Supplied material:
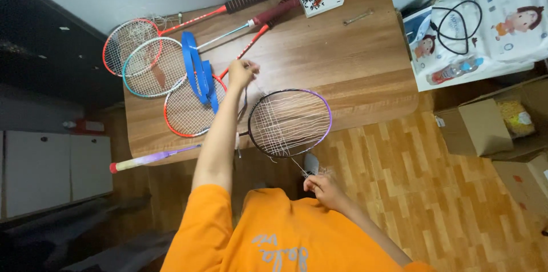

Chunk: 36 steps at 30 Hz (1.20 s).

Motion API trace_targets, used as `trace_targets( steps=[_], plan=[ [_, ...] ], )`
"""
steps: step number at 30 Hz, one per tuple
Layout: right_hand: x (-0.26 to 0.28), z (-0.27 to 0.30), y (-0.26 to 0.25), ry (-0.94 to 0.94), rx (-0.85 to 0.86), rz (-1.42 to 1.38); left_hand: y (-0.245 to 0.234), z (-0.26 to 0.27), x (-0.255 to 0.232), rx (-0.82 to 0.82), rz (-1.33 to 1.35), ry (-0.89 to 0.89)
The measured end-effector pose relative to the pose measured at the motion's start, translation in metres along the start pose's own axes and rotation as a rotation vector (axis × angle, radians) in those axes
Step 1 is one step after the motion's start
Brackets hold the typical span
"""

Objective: Restringing a badminton racket by weaving the string through the frame and pulling it through.

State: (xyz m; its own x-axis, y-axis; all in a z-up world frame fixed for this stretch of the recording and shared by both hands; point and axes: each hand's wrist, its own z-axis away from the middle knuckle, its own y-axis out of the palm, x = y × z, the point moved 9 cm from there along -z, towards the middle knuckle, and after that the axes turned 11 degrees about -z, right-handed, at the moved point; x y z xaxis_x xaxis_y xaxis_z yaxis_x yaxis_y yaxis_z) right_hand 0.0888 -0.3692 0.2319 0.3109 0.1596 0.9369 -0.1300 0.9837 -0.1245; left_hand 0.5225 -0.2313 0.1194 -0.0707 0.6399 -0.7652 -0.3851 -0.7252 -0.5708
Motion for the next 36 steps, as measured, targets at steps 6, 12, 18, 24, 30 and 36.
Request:
trace_targets(
  steps=[6,12,18,24,30,36],
  plan=[
    [-0.014,0.000,-0.008,0.108,0.021,-0.015,-0.050,-0.055,-0.028,-0.026,-0.088,0.054],
    [0.005,-0.011,-0.008,0.059,0.067,0.032,0.004,0.008,-0.039,0.717,-0.598,-0.060],
    [0.006,-0.020,-0.004,0.004,0.097,0.057,0.035,0.066,-0.048,0.973,-0.241,-0.079],
    [0.006,-0.023,0.000,0.064,0.096,0.036,0.039,0.041,-0.023,0.885,-0.160,0.055],
    [0.004,-0.031,0.006,0.078,0.090,0.021,0.035,0.032,-0.011,0.787,-0.029,-0.045],
    [-0.004,-0.026,0.009,0.114,0.128,0.010,0.038,0.027,0.005,0.716,0.106,-0.114]
  ],
)
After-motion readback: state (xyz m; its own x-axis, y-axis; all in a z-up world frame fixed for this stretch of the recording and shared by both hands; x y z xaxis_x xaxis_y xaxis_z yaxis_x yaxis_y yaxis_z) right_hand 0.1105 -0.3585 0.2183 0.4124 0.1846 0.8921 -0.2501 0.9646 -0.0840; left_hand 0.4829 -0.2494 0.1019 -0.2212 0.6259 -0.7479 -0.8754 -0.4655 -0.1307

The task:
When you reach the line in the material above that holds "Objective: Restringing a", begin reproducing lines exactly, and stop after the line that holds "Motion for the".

Output of the exercise:
Objective: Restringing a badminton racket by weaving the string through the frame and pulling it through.

State: (xyz m; its own x-axis, y-axis; all in a z-up world frame fixed for this stretch of the recording and shared by both hands; point and axes: each hand's wrist, its own z-axis away from the middle knuckle, its own y-axis out of the palm, x = y × z, the point moved 9 cm from there along -z, towards the middle knuckle, and after that the axes turned 11 degrees about -z, right-handed, at the moved point; x y z xaxis_x xaxis_y xaxis_z yaxis_x yaxis_y yaxis_z) right_hand 0.0888 -0.3692 0.2319 0.3109 0.1596 0.9369 -0.1300 0.9837 -0.1245; left_hand 0.5225 -0.2313 0.1194 -0.0707 0.6399 -0.7652 -0.3851 -0.7252 -0.5708
Motion for the next 36 steps, as measured, targets at steps 6, 12, 18, 24, 30 and 36.

This answer is finished.